Another peculiar effect on the new record occurs at the start of the title track. A frightened, male voice cries “It’s in the trees! It’s coming!”
“It’s really the idea of someone being chased by something–which in this case is love–but something that they’re really scared of. It’s being treated in an incredibly melodramatic way, you know, as if some great monster is coming to get you.”
The line comes from a 1956 black and white English horror movie, Night of the Demon (also released as Curse of the Demon). As it turns out, Kate is quite a fan of scary flicks. On the liner notes of Hounds of Love there’s a special thanks to Werner Herzog.
“There’s a piece of music in ‘Hello Earth’ that a choir sings. I heard that originally in a film of his called Nosferatu [a vampire movie]. It’s such a beautiful piece of traditional music, that I just had to use it, so we rearranged it for voices.”
On “Hello Earth” an instrument called the bouzouki is used, and throughout Hounds instruments such as the balalaika and didjeridu are put into play. Kate seems to thrive on sounds that are found far off the beaten path of ordinary pop.
“I think you’re always looking for little pieces of gold amongst the rubbish–on every level. Lyrically, musically, and soundwise.
“The didjeridu I first used on the last album. There’s a man called Rolf Harris, who’s an incredible didjeridu player. And I’d written a track on the last album about aborigines [‘The Dreaming’], and asked him to come in and play it.”
On her new album, the didjeridu is played by Kate’s brother Paddy Bush. He uses it on “The Big Sky”, and also plays violin and fujare on “The Morning Fog”.
“Paddy has always been quite involved in all my albums. and Jon [Bush, another brother] hasn’t really played as much, but he’s been involved in vocal things, particularly on this album. He’s a novel writer as well, and a photographer.”
Brother Jon is actually the one responsible for the striking photography on the cover and inside sleeve of Hounds of Love. The cover shot depicts a seductive Kate cuddling in a purple bed with two German hunting dogs. On the back cover Kate is shown partially submerged in a weedy pond. There is a method to her madness.
“Since the album is like two completely different albums, and we gave each side a title, we thought it would be nice if it almost had two front covers. Each picture is sort of depicting a side, you know.”
Side One is titled “Hounds of Love”, and Side Two “The Ninth Wave”. The first side kicks off with the hit single “Running Up That Hill”, and carries on with four more individual tunes, while “The Ninth Wave” is a concept side, its seven songs combining to tell one story.
“Even though the first side isn’t conceptual, all the songs are linked by the fact that they’re about relationships of some kind. They’re all love songs, really.”
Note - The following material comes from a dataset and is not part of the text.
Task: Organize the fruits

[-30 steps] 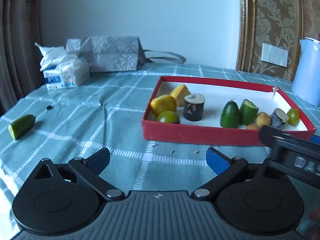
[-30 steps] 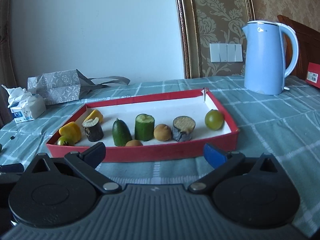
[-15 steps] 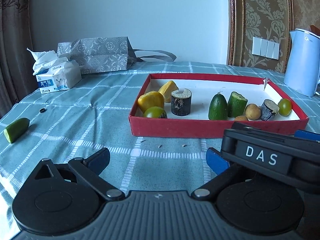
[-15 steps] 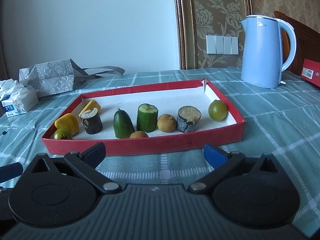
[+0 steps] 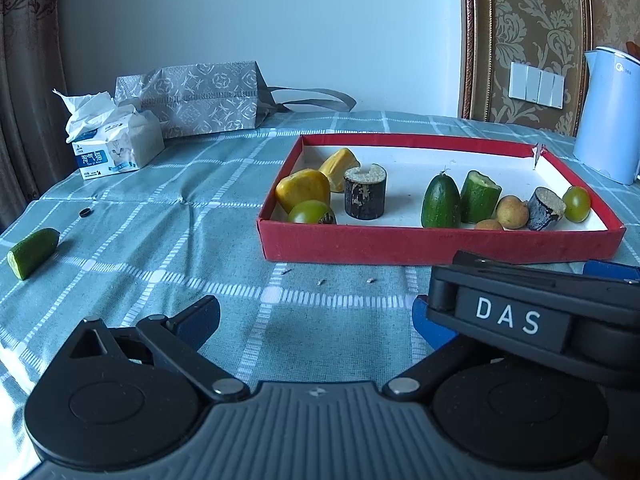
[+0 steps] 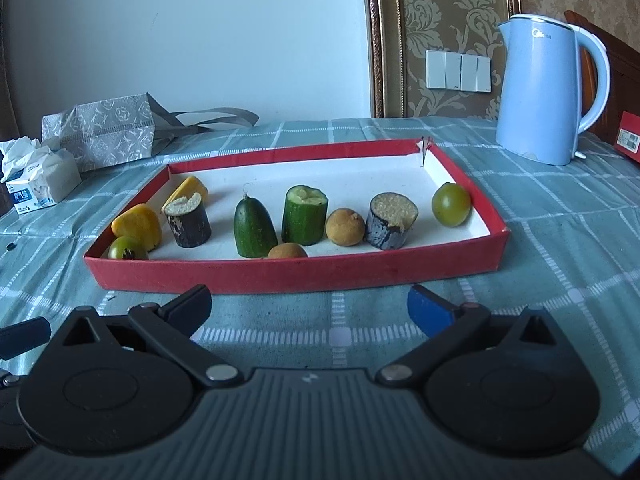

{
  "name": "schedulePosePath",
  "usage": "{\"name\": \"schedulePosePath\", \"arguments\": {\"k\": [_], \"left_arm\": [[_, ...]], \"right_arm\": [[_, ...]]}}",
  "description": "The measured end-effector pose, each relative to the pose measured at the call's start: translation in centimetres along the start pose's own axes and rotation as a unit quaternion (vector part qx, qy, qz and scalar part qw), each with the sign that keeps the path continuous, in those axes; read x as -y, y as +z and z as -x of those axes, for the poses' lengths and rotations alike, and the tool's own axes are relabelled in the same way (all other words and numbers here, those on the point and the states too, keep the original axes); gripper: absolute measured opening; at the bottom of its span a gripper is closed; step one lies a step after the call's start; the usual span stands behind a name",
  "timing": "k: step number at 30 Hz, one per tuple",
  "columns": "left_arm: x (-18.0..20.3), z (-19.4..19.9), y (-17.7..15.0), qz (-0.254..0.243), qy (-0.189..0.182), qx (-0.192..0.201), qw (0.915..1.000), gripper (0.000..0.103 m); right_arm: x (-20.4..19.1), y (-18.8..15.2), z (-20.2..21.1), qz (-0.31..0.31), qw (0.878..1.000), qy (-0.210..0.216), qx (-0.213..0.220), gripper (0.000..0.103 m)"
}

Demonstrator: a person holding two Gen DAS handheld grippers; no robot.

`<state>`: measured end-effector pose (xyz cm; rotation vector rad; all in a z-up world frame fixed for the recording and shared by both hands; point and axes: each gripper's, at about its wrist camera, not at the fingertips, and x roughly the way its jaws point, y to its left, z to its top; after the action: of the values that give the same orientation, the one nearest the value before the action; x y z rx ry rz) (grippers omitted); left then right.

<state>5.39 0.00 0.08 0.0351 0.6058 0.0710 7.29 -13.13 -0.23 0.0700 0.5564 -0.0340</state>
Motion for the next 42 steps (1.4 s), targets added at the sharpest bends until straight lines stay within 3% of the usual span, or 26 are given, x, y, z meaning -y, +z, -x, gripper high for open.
{"name": "schedulePosePath", "arguments": {"k": [23, 42], "left_arm": [[0.19, -0.04, -0.02, -0.008, -0.024, -0.006, 0.9997, 0.103], [0.26, -0.09, 0.09, -0.013, -0.019, 0.003, 0.9997, 0.103]], "right_arm": [[-0.34, -0.03, 0.19, 0.014, 1.0, 0.005, 0.006, 0.103], [-0.19, -0.04, 0.41, 0.011, 1.0, 0.013, 0.01, 0.103]]}}
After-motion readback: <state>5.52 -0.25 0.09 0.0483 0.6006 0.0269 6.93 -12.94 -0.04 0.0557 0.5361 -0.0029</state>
Bush says that she has a fascination with the psychology of people. “Everyone does really.” “Running Up That Hill” resulted from that keen interest in the way people think about one another.
“It’s the idea of people actually making a deal with God, you know, to just swap places with each other, and understand what it is like from the other person’s point of view.
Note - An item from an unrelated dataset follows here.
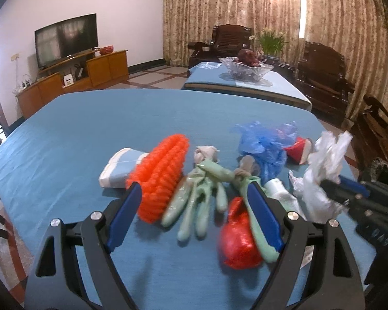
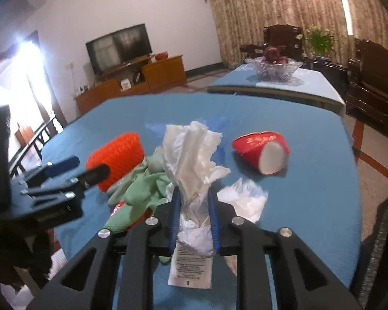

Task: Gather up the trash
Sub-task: 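Grasp a white crumpled tissue with the right tool while the left tool grasps another white tissue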

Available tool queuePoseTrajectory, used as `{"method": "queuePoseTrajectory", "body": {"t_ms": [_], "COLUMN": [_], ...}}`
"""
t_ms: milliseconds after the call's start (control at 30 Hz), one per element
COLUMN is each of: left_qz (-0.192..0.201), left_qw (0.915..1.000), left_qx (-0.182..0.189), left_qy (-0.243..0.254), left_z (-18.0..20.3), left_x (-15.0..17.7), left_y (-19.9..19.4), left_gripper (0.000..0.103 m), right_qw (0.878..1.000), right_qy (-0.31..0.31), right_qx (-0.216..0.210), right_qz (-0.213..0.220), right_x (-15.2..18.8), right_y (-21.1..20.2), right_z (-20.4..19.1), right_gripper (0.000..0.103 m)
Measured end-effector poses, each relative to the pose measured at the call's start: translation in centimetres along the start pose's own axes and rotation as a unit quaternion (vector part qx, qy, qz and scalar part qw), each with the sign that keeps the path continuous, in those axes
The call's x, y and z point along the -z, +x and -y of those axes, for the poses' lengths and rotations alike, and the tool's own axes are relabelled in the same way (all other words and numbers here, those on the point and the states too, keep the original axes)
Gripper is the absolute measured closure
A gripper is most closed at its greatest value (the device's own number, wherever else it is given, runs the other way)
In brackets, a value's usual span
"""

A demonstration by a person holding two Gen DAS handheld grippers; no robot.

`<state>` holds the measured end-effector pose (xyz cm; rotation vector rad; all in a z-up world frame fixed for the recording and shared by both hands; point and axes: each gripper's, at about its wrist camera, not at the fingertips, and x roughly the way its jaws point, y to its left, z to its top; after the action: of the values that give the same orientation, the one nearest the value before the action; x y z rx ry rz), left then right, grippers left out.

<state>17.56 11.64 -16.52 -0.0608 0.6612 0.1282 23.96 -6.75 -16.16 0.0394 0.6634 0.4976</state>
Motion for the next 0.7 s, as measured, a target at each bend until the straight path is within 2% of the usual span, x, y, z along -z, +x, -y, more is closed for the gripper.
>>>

“It’s about trying to bring people together even more. You always understand something better once you’ve experienced it.”
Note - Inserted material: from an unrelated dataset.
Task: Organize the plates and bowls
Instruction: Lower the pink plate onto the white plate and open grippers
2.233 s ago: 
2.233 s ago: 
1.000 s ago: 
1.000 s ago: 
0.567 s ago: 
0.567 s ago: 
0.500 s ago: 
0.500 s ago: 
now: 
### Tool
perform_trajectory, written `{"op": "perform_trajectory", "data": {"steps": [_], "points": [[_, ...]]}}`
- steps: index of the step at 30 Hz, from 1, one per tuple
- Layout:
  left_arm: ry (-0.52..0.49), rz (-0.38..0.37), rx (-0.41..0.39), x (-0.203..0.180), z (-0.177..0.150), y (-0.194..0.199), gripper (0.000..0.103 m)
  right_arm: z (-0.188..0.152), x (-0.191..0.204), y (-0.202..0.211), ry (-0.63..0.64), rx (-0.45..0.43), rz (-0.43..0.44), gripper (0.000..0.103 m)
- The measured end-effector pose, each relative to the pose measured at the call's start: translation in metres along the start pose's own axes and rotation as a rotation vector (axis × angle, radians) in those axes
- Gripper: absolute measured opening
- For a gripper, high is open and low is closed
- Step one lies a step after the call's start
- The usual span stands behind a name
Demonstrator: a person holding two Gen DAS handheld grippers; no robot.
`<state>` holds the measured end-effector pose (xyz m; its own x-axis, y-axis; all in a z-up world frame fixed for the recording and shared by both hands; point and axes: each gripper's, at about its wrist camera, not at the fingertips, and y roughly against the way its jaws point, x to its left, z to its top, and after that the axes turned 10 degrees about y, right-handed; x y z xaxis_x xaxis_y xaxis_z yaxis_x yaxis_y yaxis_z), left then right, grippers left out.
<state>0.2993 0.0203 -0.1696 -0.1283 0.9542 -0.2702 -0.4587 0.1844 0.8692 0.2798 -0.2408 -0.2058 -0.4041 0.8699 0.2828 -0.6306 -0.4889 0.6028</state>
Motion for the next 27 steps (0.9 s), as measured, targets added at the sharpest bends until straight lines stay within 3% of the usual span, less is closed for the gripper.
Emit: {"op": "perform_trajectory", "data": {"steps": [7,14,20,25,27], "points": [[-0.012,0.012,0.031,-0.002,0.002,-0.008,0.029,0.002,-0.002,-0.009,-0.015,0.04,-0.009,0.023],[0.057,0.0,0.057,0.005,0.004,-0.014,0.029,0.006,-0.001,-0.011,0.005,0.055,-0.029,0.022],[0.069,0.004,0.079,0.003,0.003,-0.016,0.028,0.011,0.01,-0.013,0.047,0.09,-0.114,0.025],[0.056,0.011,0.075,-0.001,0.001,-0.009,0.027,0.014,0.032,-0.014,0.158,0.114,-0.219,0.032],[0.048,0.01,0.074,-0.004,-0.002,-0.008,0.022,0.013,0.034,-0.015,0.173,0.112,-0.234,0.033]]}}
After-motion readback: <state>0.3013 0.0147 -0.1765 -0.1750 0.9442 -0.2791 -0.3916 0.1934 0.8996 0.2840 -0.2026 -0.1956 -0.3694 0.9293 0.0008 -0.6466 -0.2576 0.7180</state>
Kate Bush isn’t too certain about where her musical career will take her next. Obviously, her many fans would love the chance to see her live. Is touring a possibility?
“I think that’s the question that everyone is asking. I really would like to tour again, but it’s an incredibly big commitment–financially as well as timewise.
“I’m not quite sure what I want to do as a next project. It could perhaps be this film, or a tour, or perhaps I’ll go straight into another album. I don’t really want to go from one intense project to another….that just seems to be the way it is for me!”